Psychologue clinicienne et psychanalyste, Fouzia Taouzari participe vendredi 27 mars, avec Taous Merakchi, François Mallet et Mioh, à l’une des « grandes assemblées » du Monde au festival Nos futurs, à Rennes, autour du thème : « Comment s’aime-t-on quand on va mal ? » Une question qui parcourt l’ouvrage que Fouzia Taouzari vient de publier, Dis-moi comment tu aimes, je te dirai qui tu es (Payot, 2025).

Pourquoi écrivez-vous qu’aimer est une expérience « fondamentalement risquée » ?
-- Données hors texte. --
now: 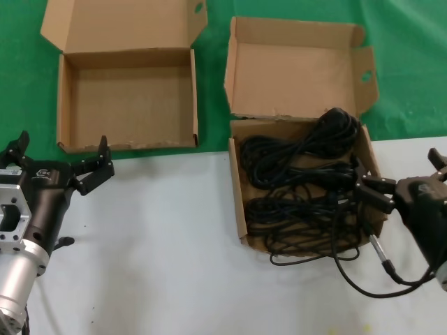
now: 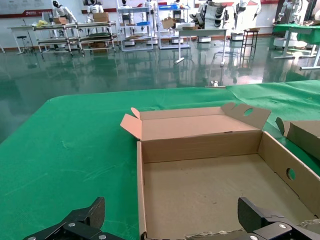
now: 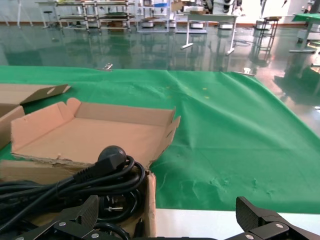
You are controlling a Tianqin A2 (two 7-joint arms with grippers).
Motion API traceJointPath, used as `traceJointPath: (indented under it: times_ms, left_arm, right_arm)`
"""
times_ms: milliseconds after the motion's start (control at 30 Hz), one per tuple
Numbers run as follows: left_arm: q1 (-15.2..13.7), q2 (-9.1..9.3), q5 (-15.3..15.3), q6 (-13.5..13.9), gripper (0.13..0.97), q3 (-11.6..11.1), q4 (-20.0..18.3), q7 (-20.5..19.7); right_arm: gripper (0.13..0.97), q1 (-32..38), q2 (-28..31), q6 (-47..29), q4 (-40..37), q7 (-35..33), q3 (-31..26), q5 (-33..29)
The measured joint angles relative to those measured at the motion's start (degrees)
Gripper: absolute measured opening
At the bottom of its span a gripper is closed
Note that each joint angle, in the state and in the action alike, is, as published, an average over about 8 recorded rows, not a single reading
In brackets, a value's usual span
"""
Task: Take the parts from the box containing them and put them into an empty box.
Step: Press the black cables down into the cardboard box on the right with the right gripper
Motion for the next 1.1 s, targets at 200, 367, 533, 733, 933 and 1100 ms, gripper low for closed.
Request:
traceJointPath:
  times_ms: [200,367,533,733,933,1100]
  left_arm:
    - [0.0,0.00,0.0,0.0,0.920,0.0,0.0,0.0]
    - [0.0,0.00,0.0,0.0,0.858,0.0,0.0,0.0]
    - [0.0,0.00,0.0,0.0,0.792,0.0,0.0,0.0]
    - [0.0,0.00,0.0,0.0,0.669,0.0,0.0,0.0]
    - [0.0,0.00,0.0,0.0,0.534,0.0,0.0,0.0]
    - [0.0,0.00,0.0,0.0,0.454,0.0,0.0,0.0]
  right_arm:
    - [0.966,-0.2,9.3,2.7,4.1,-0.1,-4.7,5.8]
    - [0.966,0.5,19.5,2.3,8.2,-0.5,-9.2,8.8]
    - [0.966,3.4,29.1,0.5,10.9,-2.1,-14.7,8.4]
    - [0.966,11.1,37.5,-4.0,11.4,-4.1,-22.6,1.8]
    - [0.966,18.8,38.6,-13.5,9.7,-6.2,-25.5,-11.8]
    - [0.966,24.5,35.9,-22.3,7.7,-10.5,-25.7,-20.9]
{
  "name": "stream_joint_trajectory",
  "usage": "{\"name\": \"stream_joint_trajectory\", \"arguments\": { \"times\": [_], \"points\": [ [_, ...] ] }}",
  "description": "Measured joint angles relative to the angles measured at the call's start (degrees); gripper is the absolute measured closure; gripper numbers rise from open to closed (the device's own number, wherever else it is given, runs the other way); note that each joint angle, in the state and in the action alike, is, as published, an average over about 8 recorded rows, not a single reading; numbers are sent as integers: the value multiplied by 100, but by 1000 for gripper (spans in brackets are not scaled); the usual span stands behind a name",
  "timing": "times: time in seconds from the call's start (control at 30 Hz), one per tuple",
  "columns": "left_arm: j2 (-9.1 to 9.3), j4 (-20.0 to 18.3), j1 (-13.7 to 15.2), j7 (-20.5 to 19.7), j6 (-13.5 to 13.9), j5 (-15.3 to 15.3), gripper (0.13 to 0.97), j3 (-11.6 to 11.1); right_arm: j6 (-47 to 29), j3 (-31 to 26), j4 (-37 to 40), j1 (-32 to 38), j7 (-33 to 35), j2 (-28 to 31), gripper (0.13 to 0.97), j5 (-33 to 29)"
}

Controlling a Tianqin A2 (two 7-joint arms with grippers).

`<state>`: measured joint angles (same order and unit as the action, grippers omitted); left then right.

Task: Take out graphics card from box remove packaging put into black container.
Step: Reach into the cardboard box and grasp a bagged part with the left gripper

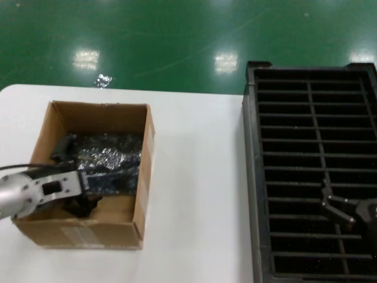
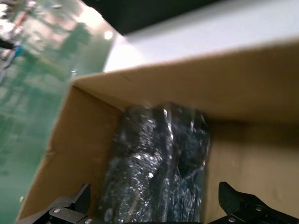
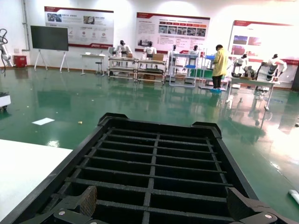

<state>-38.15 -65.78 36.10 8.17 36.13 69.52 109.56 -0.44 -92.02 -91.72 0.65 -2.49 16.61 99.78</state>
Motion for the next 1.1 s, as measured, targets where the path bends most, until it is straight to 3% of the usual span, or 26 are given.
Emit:
{"name": "stream_joint_trajectory", "arguments": {
  "times": [0.1, 0.2, 0.47, 0.67, 0.97, 1.1],
  "points": [
    [183, 499, 373, 370, -13, -220, 137, 260, 0, 0, 0, 0, 0, 0, 129, 0],
    [376, 911, 608, 750, -191, -316, 141, 419, 0, 0, 0, 0, 0, 0, 129, 0],
    [745, 1481, 821, 1649, -827, -36, 197, 463, 0, 0, 0, 0, 0, 0, 129, 0],
    [823, 1684, 883, 2015, -1058, 172, 215, 433, 0, 0, 0, 0, 0, 0, 129, 0],
    [815, 1766, 865, 2145, -1120, 314, 354, 425, 0, 0, 0, 0, 0, 0, 129, 0],
    [795, 1712, 825, 2100, -1126, 293, 456, 440, 0, 0, 0, 0, 0, 0, 129, 0]
  ]
}}
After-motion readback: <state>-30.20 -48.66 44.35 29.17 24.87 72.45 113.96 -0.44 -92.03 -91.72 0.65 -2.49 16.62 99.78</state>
Aimer, c’est faire l’expérience de se déprendre de soi pour aller vers l’autre. On ne peut pas prévoir ce que va être une relation ni ce qu’elle va devenir. C’est là que se loge le risque : dans l’imprévisible, dans le fait que l’on ne contrôle pas ce qui va se passer. D’ailleurs, en ce sens, toute rencontre, amoureuse ou pas, est risquée. Mais le risque n’est pas nécessairement négatif. Nos trajectoires sont traversées de paradoxes et de contradictions. Ce qui m’a intéressée dans cet essai, c’était de donner chair à la question de l’amour : montrer en quoi notre manière d’aimer dit quelque chose de nous, à travers nos impasses, et de notre propre histoire que nous ignorons parfois.